At 21,000 feet, Aconcagua is the tallest mountain in the Americas and one of the big seven; one for each continent, that avid mountain climbers have on their hit list. 10,000 people attempt the summit each year and maybe 1,000 make it. It induces a phenomenon known as "summit fever" in many. This is an obsessive drive to reach the top that can be dangerous and life threatening as the altitude can be lethal. Medics at the different camps are constantly forcing belligerent climbers to turn around if they find any health issues. Many are reluctant to do so, especially when they have paid up to $5,000 US for a professional guide to take them up there. One such guide had to punch his client in the face to make him turn around. A German couple once tried to reach the summit with their newborn child. When forced to turn around, they tried to sneak up at night and were promptly arrested. One year, one woman did reach the top and promptly committed suicide.

I imagine I might do the same if I experienced the pure agony that comes from exerting yourself at such extreme altitudes. Headaches, nausea, cramps, diarrhea, loss of appetite and insomnia are just some of the milder symptoms that must become somewhat unbearable when stuck in a tent in freezing temperatures waiting three days for a storm to pass. All this, plus the fact that you have to carry around your excrement in a special tube for two weeks, has to be a little trying on even the most resilient optimist.

Most guide books make it out to be a walk in the park - a non-technical climb that requires no ropes or crampons, just two weeks of aclimatisation. The fact is two weeks is barely enough. A month is more like it. Two months better. Seasoned guides really can treat it like a stroll, though the steep shale slopes must sometimes have even them muttering oaths beneath their Goretex. Some crazy Italian once made it from the base camp to the summit in one day, in tennis shoes.

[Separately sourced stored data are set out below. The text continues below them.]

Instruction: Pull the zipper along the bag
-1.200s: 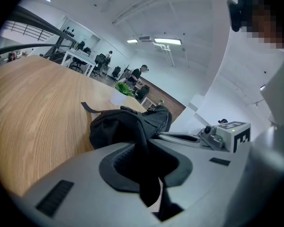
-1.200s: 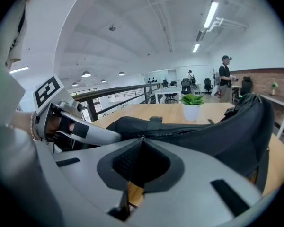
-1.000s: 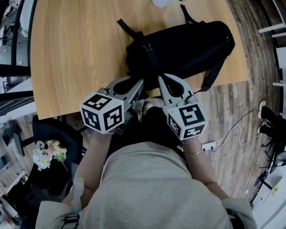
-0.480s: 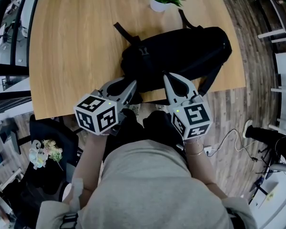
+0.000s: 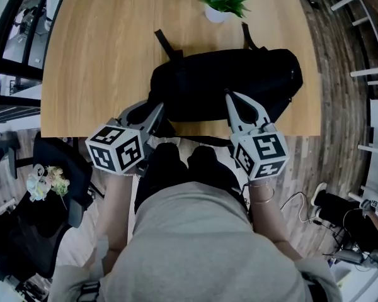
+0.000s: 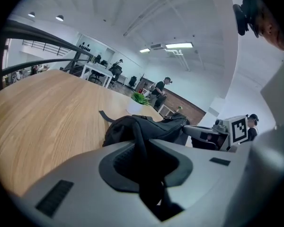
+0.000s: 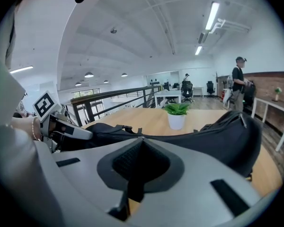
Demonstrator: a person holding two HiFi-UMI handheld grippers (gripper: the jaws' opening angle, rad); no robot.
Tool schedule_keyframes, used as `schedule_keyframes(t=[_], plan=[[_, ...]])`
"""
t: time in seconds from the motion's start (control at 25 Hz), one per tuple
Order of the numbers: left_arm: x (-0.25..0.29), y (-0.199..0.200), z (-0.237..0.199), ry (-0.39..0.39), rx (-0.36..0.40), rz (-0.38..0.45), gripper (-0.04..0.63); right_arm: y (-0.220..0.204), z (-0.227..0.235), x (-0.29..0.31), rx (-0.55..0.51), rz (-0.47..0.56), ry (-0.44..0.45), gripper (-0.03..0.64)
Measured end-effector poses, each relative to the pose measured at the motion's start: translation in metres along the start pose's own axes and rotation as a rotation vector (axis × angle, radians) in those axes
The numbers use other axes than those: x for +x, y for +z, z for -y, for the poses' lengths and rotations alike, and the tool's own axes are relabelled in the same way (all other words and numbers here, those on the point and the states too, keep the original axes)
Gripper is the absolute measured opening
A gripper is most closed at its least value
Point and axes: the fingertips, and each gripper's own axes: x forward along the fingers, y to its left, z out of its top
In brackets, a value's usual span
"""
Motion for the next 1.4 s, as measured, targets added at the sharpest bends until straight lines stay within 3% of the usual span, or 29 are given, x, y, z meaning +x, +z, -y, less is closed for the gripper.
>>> schedule_keyframes(t=[0.56,0.72,0.88,1.0,1.2,1.4], plan=[[-0.011,-0.007,0.003,0.173,-0.009,0.098,0.087,0.003,0.029,-0.010,-0.040,0.002,0.092,0.011],[-0.011,-0.007,0.006,0.248,0.066,0.100,0.099,0.006,0.030,-0.010,-0.049,0.009,0.128,0.011],[-0.017,-0.005,0.003,0.353,0.129,0.110,0.202,0.010,0.030,-0.010,-0.054,0.021,0.157,0.011],[-0.023,0.005,0.009,0.394,0.192,0.130,0.227,0.013,0.030,-0.009,-0.058,0.028,0.176,0.011],[-0.011,0.036,0.054,0.327,0.381,0.139,0.227,0.015,0.032,-0.008,-0.046,0.036,0.201,0.011],[0.025,0.042,0.087,0.219,0.451,0.095,0.227,0.017,0.030,-0.010,-0.032,0.044,0.207,0.011]])
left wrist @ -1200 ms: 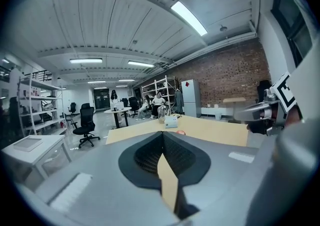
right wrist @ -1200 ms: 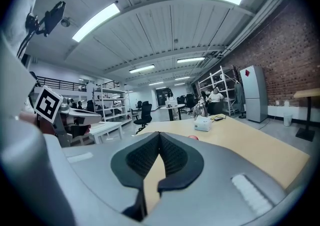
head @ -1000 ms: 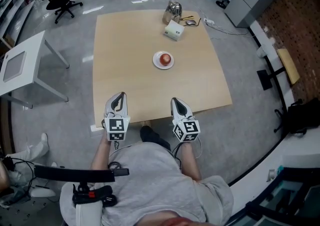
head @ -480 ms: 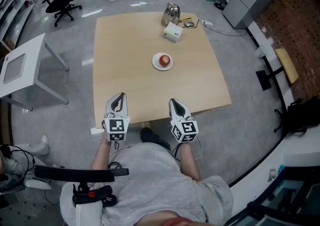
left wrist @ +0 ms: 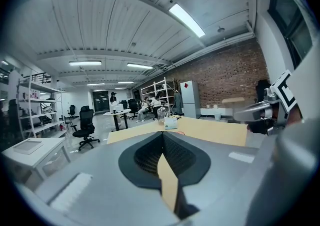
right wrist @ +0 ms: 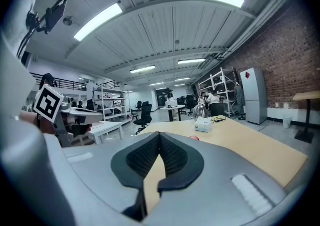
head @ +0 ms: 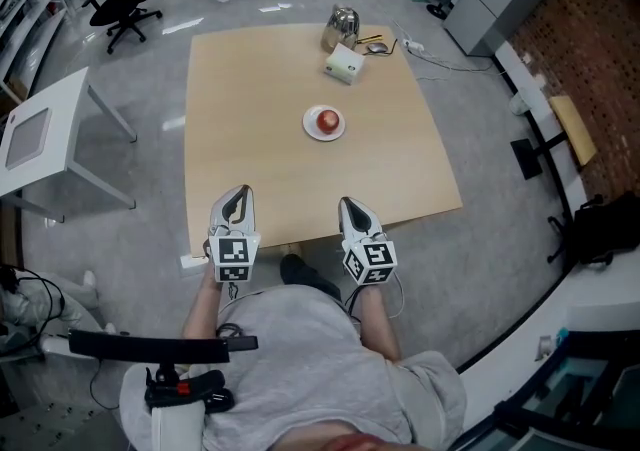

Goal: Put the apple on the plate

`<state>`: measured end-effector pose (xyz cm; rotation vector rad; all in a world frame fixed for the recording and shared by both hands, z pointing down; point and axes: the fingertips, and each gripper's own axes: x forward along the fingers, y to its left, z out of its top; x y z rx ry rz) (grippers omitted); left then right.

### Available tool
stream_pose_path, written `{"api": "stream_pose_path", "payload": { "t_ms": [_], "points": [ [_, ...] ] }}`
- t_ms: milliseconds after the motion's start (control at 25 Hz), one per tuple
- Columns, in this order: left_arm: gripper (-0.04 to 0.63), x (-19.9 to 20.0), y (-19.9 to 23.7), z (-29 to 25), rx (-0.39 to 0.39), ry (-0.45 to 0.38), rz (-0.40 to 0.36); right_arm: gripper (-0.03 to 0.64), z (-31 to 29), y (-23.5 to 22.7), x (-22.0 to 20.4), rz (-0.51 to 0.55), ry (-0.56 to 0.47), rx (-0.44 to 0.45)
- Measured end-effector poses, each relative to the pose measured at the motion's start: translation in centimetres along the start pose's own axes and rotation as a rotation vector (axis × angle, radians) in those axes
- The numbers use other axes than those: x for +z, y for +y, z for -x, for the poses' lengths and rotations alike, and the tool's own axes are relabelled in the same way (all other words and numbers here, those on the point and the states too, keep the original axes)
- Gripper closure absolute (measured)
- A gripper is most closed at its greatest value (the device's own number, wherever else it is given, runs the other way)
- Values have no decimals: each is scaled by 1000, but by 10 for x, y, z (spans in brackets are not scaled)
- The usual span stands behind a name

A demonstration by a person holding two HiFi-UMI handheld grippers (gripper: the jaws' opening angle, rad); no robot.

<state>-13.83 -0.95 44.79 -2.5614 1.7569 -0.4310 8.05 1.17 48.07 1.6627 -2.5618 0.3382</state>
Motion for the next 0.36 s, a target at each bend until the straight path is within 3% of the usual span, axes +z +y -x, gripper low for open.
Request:
{"api": "stream_pose_path", "payload": {
  "t_ms": [360],
  "points": [
    [577, 2, 0, 0, -1, 1, -1, 612, 0, 0, 1, -3, 5, 1]
  ]
}}
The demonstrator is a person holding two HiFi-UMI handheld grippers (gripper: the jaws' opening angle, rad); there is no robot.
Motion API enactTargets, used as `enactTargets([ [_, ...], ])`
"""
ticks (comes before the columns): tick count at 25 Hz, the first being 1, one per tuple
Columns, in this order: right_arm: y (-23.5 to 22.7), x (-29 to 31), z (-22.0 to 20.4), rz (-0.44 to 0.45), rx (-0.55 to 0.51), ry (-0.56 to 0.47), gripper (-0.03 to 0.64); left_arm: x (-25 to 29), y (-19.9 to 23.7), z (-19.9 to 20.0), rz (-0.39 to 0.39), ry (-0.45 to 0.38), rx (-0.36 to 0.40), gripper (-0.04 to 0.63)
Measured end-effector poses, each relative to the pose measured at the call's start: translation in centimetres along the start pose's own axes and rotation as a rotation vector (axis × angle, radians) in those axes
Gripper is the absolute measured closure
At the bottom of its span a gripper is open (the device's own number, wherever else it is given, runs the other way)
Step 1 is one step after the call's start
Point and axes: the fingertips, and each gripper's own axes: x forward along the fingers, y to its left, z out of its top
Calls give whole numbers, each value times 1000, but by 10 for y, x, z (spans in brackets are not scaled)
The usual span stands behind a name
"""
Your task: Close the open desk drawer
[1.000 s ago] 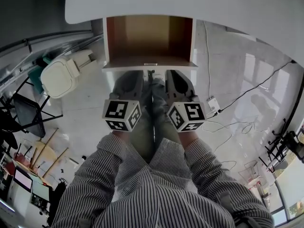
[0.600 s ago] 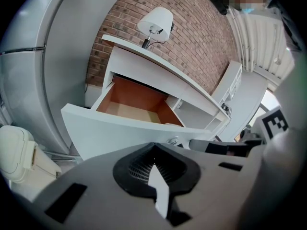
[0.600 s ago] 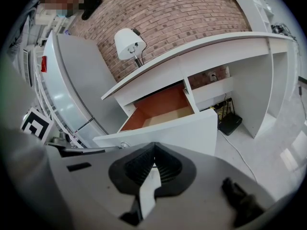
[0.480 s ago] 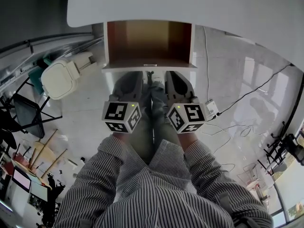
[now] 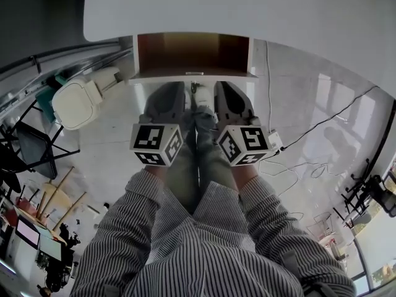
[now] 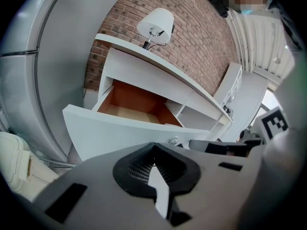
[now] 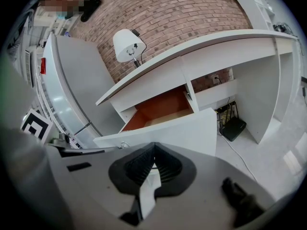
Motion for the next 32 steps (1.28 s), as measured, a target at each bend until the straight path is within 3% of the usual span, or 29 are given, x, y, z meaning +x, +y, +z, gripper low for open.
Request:
enactTargets([
  [7, 0, 19, 7, 12, -2, 1, 600, 13, 13, 12, 17, -19, -42, 583],
  [32, -14, 58, 46, -4, 1, -23, 600, 51, 24, 51, -11, -31, -29, 583],
])
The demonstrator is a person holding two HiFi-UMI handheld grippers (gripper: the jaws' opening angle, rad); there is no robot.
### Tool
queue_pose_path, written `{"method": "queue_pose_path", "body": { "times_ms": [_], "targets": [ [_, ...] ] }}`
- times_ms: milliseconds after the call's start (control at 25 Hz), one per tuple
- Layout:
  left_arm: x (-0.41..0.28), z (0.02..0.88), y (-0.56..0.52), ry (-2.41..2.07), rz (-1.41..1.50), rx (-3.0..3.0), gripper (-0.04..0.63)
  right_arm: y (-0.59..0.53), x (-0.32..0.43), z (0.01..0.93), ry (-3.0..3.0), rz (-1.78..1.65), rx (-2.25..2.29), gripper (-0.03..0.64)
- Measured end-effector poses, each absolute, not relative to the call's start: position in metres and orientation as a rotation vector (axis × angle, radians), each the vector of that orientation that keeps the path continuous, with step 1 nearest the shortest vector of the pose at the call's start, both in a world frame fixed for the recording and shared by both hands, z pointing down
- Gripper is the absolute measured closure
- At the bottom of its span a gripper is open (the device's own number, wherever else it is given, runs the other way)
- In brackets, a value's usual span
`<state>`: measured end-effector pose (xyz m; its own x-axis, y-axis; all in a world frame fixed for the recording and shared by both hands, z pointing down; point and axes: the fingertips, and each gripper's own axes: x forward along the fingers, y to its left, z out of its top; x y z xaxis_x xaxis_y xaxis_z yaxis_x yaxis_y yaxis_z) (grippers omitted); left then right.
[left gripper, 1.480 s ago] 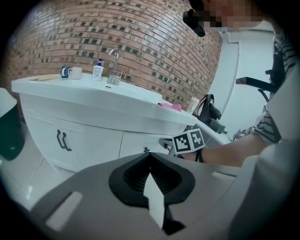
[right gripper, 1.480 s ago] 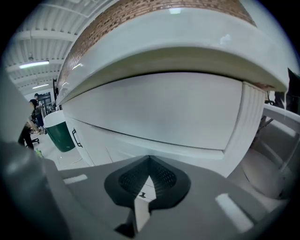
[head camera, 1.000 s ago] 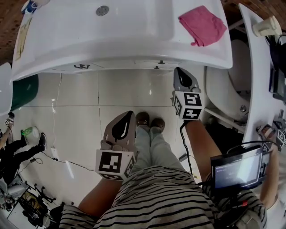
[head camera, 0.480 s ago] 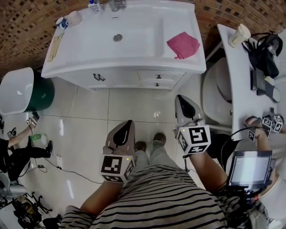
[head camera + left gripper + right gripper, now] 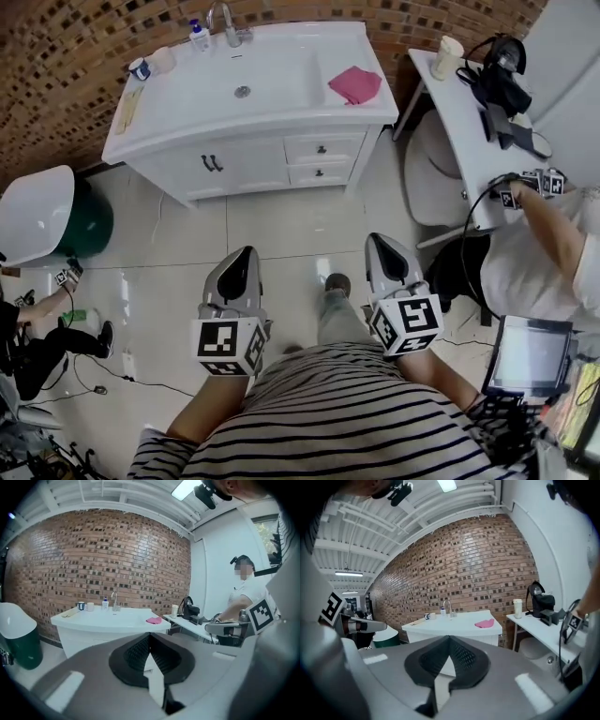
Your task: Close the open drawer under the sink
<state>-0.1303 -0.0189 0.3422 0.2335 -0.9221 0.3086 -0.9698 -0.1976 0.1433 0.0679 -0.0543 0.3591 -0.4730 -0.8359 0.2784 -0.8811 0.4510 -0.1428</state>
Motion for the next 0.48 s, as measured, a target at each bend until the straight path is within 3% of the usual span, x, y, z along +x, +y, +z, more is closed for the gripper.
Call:
{"method": "queue_pose_path", "body": {
  "times_ms": [280,480],
  "targets": [
    [-0.148,0.337,0.115,-1.674,0.179,2.258,0.58,0.095,-0.006,0.324,-2.615,0.272,1.41,0.615],
    [-0.143,0.315,0.164,-1.659,0.122,2.313,0.58,0.151,-0.019,0.302,-2.625,0.202,1.37,0.615]
  ]
}}
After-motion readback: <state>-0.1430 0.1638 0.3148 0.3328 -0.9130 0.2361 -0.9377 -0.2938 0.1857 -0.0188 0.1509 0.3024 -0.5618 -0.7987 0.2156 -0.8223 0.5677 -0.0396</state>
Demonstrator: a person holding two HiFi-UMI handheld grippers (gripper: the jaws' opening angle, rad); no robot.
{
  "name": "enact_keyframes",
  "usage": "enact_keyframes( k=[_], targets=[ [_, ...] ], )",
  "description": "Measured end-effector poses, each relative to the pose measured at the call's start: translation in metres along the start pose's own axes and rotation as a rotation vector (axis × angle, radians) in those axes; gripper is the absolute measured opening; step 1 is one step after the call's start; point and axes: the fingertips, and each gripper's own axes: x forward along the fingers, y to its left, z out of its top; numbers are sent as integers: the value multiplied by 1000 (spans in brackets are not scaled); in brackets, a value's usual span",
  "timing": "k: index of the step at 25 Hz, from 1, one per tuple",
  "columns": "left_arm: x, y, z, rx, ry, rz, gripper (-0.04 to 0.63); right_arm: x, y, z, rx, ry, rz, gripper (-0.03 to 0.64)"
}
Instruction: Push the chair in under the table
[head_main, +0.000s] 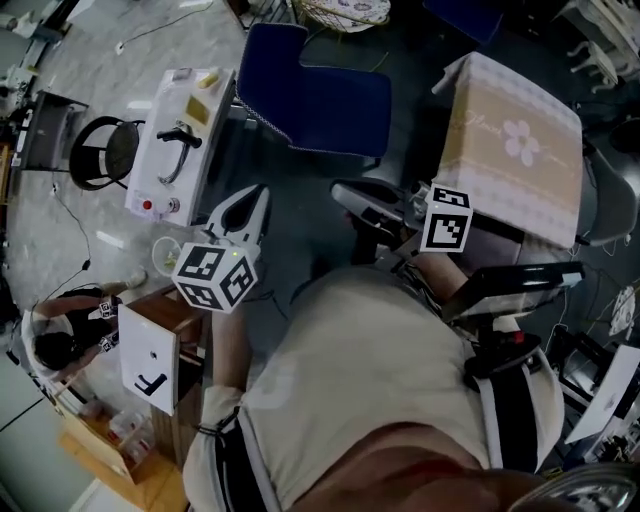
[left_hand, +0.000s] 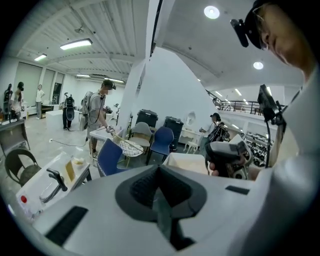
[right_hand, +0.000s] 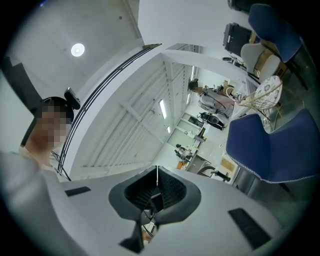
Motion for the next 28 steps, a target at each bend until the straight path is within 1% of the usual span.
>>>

An 11-year old once climbed it as did an 86-year old.


Don't let such stories give you a false sense of ability. The fact is Aconcagua is not an easy climb for the average citizen who spends most of his days no higher than six storeys up in an office block. This is the biggest mountain outside the Himalayas and anybody who climbs it deserves a hug and a handshake (after they've cleaned themselves up of course and got rid of the turd receptacle). You just have to hang around the park entrance to see the gaunt men and women coming down with only two things on their mind, a shower and steak, to appreciate their achievement. Look across the road and you'll see a craggy mound that is the climber's cemetery holding some of the 120 people that have died on the mountain since it was first conquered by an Austrian called Ivan Dostoy in 1937 (who commited suicide 10 years later as it happens).

You may be tempted to do as I do and cheat to reach the summit. Just pop into the small visitor's center beside the car park. There you can watch a video that takes you to the summit in three minutes flat. Look! I can see the Pacific.